[THE PROBLEM]: Find the line containing "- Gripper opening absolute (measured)" in the records below. Copy exactly that line and each one after it, ending at the line containing "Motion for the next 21", and nothing more.

[STORED DATA]:

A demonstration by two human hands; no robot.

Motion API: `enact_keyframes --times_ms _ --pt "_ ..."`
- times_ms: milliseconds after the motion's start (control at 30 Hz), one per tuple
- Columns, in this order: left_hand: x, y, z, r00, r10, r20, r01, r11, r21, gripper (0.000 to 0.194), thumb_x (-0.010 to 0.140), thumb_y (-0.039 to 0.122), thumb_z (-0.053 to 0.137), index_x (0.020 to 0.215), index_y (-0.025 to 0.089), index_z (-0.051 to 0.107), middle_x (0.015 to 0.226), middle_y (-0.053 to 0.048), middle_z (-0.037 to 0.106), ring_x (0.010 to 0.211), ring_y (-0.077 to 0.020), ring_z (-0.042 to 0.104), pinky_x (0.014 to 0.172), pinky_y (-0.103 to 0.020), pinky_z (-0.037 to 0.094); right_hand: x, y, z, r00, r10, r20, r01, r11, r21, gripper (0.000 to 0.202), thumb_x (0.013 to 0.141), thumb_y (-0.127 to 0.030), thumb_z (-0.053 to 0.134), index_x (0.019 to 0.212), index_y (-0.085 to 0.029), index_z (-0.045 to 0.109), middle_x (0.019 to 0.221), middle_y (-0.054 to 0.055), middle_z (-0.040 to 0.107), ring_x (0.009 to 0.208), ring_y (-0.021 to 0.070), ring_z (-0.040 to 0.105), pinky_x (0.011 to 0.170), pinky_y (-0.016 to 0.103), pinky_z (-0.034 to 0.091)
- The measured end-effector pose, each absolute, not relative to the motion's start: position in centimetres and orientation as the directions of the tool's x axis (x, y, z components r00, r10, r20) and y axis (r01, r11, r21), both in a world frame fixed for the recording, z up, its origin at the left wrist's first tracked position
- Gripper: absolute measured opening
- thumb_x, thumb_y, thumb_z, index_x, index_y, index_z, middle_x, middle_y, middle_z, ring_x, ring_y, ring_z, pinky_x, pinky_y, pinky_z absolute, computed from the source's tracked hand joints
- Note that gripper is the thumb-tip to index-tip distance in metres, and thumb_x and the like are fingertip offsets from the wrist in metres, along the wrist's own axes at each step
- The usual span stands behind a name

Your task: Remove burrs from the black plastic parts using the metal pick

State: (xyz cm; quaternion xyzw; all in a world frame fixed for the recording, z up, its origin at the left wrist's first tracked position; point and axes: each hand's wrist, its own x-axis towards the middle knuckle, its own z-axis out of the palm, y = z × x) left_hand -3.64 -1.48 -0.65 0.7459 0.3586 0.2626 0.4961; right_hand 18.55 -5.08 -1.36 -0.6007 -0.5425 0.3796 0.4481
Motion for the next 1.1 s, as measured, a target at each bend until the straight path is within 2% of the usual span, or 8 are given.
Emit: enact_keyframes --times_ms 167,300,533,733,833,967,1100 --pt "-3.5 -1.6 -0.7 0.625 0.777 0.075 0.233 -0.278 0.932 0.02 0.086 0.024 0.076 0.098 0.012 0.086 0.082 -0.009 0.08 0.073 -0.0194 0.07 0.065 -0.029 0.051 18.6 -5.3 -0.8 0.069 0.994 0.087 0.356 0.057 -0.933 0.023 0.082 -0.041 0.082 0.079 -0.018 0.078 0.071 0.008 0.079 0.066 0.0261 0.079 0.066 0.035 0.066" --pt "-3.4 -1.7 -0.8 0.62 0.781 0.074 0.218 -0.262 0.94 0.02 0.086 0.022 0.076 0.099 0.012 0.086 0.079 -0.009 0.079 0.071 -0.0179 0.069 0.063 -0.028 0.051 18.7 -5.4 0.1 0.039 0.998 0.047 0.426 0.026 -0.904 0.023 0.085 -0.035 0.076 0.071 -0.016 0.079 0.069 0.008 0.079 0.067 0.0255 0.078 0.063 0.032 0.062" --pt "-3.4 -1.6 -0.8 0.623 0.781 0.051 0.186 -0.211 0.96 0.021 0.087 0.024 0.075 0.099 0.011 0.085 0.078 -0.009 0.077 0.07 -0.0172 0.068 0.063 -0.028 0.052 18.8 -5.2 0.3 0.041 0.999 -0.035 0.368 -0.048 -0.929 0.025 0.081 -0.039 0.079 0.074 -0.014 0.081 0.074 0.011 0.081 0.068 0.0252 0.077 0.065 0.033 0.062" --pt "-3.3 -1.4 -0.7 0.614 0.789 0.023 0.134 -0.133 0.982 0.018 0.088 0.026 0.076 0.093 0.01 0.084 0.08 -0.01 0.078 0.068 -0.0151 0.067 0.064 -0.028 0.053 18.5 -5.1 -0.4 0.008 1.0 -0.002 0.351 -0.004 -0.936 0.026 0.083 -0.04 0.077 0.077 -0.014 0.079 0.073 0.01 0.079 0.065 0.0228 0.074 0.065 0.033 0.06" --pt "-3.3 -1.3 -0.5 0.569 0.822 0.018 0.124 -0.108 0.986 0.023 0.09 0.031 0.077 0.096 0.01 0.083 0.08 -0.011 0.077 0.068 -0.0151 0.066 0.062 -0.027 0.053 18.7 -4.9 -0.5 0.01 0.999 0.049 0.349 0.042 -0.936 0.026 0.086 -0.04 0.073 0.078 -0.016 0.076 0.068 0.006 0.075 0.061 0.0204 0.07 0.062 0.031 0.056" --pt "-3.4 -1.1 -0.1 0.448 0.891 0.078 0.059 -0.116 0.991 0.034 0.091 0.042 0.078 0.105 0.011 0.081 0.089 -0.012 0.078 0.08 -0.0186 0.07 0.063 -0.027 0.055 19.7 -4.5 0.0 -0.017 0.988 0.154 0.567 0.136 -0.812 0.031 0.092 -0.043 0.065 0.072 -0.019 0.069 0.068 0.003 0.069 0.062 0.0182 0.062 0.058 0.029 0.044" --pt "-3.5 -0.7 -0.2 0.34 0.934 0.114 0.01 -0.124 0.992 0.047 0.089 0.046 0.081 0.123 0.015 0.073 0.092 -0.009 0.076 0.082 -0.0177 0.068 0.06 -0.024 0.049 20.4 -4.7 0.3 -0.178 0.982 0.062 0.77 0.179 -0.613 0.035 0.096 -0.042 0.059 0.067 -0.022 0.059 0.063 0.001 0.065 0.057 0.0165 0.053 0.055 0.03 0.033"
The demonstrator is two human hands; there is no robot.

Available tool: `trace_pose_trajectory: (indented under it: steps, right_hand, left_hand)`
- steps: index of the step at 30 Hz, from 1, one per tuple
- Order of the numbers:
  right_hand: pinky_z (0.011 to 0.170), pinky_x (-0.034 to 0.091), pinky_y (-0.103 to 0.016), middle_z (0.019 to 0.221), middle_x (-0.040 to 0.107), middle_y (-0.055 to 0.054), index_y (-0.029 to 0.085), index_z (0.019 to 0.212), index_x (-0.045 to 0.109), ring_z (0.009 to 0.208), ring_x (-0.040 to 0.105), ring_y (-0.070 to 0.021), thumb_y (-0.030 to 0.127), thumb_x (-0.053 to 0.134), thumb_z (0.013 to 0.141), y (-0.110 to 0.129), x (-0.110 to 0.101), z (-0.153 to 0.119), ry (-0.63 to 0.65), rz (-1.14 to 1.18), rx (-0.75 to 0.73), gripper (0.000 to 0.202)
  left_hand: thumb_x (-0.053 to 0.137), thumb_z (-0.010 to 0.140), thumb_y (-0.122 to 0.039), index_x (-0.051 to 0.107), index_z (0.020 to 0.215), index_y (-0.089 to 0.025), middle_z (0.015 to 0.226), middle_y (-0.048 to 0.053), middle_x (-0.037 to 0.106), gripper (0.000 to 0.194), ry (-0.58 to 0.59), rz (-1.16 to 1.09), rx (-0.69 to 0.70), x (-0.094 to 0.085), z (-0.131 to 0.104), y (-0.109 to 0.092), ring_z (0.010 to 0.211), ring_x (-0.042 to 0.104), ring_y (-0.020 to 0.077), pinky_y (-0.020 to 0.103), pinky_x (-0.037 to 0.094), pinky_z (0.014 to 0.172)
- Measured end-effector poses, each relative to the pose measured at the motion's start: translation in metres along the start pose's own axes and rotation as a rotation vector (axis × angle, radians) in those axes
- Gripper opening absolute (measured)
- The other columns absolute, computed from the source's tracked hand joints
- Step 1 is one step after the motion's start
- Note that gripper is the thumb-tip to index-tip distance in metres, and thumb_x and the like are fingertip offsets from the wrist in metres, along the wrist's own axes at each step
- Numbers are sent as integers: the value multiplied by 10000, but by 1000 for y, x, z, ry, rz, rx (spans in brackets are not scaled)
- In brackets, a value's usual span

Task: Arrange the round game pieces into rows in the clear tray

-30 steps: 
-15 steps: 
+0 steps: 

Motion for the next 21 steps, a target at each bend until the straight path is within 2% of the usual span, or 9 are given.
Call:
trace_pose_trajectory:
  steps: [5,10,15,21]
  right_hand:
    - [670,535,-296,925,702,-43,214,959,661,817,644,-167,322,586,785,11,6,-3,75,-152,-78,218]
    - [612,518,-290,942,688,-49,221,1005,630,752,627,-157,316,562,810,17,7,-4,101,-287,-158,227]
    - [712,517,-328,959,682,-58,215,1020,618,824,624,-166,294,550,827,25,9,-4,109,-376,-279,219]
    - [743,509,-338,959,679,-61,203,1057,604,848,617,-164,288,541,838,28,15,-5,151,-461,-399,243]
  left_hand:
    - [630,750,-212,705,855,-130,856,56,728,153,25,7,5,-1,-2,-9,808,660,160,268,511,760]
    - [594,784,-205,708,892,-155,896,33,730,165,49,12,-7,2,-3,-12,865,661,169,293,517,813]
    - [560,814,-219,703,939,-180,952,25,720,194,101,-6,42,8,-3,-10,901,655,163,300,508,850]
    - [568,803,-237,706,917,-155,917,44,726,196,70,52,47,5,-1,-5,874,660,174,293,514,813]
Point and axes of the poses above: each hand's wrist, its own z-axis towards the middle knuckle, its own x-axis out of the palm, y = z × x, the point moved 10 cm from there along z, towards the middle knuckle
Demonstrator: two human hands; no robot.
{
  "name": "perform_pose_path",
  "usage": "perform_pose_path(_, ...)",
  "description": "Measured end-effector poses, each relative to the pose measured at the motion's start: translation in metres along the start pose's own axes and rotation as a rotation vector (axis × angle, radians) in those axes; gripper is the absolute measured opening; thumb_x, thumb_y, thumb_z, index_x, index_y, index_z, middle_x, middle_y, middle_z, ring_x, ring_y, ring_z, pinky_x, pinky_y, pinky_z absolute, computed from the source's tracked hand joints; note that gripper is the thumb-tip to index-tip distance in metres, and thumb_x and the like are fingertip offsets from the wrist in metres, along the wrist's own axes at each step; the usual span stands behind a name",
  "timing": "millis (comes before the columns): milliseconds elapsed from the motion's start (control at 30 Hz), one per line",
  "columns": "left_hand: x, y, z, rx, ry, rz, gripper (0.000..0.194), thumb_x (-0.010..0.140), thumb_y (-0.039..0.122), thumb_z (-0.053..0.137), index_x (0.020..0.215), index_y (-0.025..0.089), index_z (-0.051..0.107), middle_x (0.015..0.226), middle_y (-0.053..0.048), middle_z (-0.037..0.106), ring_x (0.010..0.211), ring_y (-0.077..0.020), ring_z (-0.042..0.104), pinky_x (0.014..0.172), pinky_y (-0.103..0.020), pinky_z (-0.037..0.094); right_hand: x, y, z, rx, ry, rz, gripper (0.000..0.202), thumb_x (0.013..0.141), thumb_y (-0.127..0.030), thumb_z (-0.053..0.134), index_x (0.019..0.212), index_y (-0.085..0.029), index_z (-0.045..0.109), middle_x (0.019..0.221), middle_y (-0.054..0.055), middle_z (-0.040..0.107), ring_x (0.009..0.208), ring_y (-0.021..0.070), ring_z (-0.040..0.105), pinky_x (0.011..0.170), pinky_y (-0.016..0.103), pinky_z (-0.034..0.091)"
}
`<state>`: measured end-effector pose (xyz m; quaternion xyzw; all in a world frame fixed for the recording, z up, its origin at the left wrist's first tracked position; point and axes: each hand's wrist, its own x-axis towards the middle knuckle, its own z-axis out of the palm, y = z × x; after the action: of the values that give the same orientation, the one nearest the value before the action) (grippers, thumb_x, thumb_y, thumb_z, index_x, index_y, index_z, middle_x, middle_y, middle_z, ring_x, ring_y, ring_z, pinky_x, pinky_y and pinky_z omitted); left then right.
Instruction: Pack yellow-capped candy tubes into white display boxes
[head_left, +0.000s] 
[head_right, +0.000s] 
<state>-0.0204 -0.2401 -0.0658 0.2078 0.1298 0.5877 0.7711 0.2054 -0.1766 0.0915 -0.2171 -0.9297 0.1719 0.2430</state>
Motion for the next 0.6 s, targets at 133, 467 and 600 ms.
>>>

[OUTPUT BELOW]:
- Gripper opening absolute (measured)
- The other columns absolute, computed from the source's tracked hand joints
- Step 1 is one step after the motion's start
- Note that gripper is the thumb-tip to index-tip distance in metres, and thumb_x and the like are fingertip offsets from the wrist in metres, along the wrist's own axes at each step
- Numbers are sent as integers: the value multiplied by 10000, but by 1000 for y, x, z, ry, rz, rx (spans in brackets are not scaled)
- In brackets, a value's usual span

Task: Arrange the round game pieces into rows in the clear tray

-30 steps: 
-15 steps: 
+0 steps: 

Motion for the next 21 steps, a target at each bend until the straight path is within 2% of the usual span, or 9 are given.

The answer has been given, and the exercise is complete.